> Task description: Within the data below, count every line that includes "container" and report the total alone.
------------------------------------------------------------
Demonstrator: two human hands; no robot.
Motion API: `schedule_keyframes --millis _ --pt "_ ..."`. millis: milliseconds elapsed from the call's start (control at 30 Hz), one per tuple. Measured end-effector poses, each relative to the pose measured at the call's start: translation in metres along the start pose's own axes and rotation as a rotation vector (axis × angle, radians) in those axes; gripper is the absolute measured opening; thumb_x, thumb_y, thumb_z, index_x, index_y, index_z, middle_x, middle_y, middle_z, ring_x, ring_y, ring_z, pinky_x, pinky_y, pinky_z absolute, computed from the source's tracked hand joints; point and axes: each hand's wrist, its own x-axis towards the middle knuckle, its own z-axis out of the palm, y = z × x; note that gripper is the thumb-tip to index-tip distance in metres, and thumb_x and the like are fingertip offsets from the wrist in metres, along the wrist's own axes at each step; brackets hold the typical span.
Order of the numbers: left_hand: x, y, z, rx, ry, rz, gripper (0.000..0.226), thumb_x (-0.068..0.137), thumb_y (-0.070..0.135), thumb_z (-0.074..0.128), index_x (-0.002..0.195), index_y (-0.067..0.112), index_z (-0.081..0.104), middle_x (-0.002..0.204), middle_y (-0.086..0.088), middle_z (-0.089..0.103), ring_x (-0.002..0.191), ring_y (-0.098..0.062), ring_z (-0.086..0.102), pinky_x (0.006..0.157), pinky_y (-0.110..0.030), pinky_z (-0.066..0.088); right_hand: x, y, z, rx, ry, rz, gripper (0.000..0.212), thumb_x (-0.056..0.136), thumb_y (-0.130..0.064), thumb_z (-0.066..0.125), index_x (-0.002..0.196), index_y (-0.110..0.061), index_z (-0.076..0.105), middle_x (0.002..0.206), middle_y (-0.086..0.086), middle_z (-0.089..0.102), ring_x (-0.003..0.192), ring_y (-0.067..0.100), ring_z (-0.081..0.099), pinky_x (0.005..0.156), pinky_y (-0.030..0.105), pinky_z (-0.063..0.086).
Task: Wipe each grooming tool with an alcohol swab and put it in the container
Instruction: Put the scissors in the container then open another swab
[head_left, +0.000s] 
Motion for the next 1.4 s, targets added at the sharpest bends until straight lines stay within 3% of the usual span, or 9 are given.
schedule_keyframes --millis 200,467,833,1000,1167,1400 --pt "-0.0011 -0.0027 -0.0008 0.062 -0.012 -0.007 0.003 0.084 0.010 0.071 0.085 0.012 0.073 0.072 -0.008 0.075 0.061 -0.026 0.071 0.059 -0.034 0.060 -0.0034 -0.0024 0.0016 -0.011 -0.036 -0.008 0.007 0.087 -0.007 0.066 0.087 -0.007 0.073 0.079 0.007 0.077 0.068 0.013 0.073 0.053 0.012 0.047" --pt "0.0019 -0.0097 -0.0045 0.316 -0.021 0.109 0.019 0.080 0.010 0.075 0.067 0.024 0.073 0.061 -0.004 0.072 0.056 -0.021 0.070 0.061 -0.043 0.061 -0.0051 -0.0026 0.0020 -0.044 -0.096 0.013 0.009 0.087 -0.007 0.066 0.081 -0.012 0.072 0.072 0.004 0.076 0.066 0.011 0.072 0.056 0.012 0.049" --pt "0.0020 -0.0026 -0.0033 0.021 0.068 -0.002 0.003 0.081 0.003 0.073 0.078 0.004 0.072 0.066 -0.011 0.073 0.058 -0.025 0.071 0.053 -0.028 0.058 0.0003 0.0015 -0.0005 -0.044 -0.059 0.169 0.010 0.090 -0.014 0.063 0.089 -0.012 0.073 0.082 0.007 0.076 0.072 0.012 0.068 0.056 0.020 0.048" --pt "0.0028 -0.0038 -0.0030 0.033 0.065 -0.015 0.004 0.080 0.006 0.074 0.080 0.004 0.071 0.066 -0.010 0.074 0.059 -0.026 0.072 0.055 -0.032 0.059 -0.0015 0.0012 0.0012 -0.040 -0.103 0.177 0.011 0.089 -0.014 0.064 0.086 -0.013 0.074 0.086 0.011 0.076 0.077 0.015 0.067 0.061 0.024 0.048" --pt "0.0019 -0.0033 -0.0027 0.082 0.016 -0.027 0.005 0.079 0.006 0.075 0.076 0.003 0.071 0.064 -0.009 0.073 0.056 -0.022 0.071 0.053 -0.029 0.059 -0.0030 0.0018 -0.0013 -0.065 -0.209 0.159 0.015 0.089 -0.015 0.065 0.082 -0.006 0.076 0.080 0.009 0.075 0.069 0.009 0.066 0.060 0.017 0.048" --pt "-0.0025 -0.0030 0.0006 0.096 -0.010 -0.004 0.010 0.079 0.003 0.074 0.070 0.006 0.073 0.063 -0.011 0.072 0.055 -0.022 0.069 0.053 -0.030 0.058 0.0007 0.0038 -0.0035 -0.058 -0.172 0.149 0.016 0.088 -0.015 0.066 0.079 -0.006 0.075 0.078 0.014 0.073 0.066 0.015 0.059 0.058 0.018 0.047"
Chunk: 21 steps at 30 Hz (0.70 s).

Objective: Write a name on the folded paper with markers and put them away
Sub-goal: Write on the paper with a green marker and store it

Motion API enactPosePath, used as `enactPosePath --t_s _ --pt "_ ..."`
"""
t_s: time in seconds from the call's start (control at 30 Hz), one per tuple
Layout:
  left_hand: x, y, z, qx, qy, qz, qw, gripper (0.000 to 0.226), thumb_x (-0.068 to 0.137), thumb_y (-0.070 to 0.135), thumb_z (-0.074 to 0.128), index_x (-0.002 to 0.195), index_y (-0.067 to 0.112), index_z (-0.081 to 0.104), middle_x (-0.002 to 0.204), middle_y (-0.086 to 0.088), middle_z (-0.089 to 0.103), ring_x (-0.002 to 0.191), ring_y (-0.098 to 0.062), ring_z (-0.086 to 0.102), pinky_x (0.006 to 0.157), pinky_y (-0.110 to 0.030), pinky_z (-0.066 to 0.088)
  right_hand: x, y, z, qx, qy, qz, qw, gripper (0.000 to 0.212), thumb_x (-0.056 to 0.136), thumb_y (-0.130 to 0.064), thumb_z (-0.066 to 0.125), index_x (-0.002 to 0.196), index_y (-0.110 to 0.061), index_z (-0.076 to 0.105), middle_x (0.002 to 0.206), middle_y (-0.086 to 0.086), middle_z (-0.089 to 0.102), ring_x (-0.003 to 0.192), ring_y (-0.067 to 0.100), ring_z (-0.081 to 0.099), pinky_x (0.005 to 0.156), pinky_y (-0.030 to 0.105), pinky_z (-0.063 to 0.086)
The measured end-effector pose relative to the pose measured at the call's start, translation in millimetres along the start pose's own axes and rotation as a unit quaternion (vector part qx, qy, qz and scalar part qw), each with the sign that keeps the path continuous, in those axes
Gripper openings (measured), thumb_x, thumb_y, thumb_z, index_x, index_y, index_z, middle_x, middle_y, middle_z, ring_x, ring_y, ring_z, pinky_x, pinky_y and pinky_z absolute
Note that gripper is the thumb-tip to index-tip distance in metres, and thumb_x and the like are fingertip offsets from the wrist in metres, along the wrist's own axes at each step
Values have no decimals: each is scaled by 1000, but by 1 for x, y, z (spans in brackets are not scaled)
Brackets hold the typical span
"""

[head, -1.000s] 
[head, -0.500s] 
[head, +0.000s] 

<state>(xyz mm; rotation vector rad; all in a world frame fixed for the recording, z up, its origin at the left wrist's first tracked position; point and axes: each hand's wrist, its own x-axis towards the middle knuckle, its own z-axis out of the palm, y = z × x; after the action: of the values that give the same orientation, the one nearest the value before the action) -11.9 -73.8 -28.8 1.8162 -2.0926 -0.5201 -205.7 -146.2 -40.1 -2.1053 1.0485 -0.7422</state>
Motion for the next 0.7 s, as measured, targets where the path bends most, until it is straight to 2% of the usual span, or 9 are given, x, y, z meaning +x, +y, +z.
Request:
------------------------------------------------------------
> Task response: 2